Prostate cancer now third biggest cancer killer in the UK
The number of men dying from the disease has risen due to the country’s increasing and ageing population.
Prostate cancer has overtaken breast cancer to become the third biggest cancer killer in the UK, new research shows.
Prostate Cancer UK said the number of men dying from prostate cancer every year has overtaken the number of women dying from breast cancer, with 11,819 men now dying from prostate cancer in the UK every year – the equivalent of one man every 45 minutes.
This compares with 11,442 women who die from breast cancer.
Lung cancer and bowel cancer remain the two most common cancers to die from.
After being diagnosed with advanced prostate cancer at 44, Kurt was left with a colostomy bag and struggled with depression.— Prostate Cancer UK (@ProstateUK) February 1, 2018
2 years ago he shared a photo that went viral. And here he is now.
👏Thank you for continuing to raise awareness #TimeToTalkhttps://t.co/AYtgDuc96W pic.twitter.com/DpjOWXXTK3
Trends show that the number of women dying from breast cancer has been steadily decreasing since 1999, however the same downward death trend is yet to be seen in prostate cancer.
Over the same period breast cancer has benefited from a screening programme, along with significant investments in research, and there have been more than double the number of published breast cancer studies compared with prostate cancer studies, the charity said.
Despite the alarming figures, the charity added the shift does not represent a worsening situation for prostate cancer and men diagnosed today are two-and-a-half times more likely to live for 10 years or more than if they were diagnosed in 1990.
It is due to an increasing and ageing population that the number of men dying from the disease is rising.
Prostate Cancer UK chief executive Angela Culhane said: “It’s incredibly encouraging to see the tremendous progress that has been made in breast cancer over recent years.
“The introduction of precision medicine, a screening programme and a weighty research boost has no doubt played an important role in reducing the number of women who die from the disease.
“With half the investment and half the research it’s not surprising that progress in prostate cancer is lagging behind.
“However, the good news is that many of these developments could be applied to prostate cancer and we’re confident that with the right funding, we can dramatically reduce deaths within the next decade.”
The charity estimates that it needs to fund around £120 million of research over the next eight years to reverse the trend and achieve its 10-year goal of halving the number of expected prostate cancer deaths by 2026.
In a bid to ramp up its fundraising, the charity has launched a series of March for Men walks around the UK to help raise funds.
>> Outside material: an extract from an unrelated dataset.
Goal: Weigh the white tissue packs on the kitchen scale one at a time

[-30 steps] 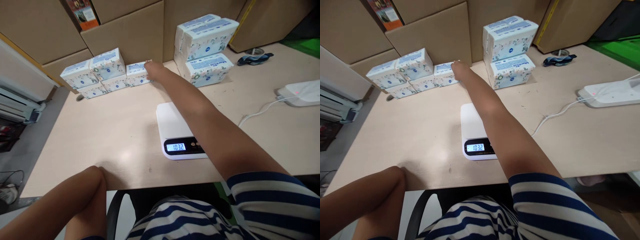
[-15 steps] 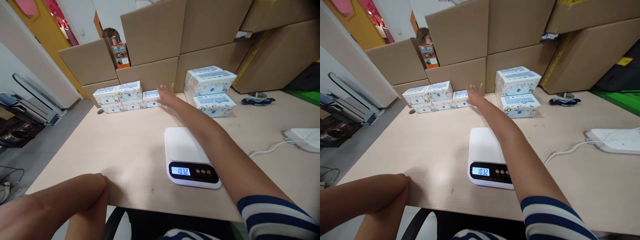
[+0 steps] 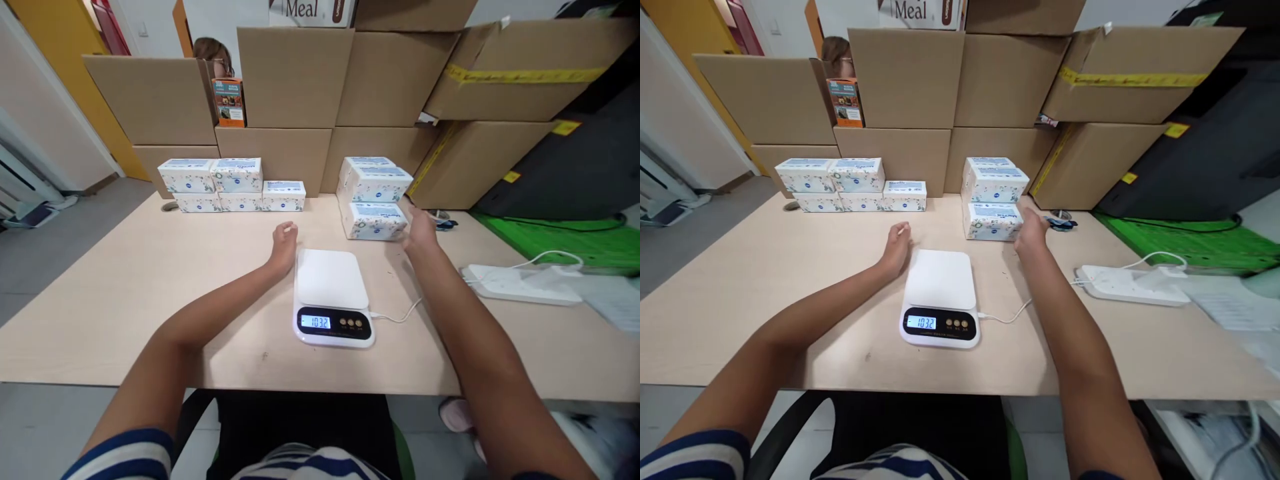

Professional dancer and Celebrity Big Brother housemate Wayne Sleep was diagnosed and treated for prostate cancer in 2015 and will be leading the London March for Men for the second year running.
He said: “I was one of the lucky ones – thankfully my prostate cancer was detected early and I received treatment before it spread elsewhere.
“But thousands of other men are not so lucky, every year prostate cancer continues to claim the lives of nearly 12,000 fathers, brothers, partners and friends and this must stop.”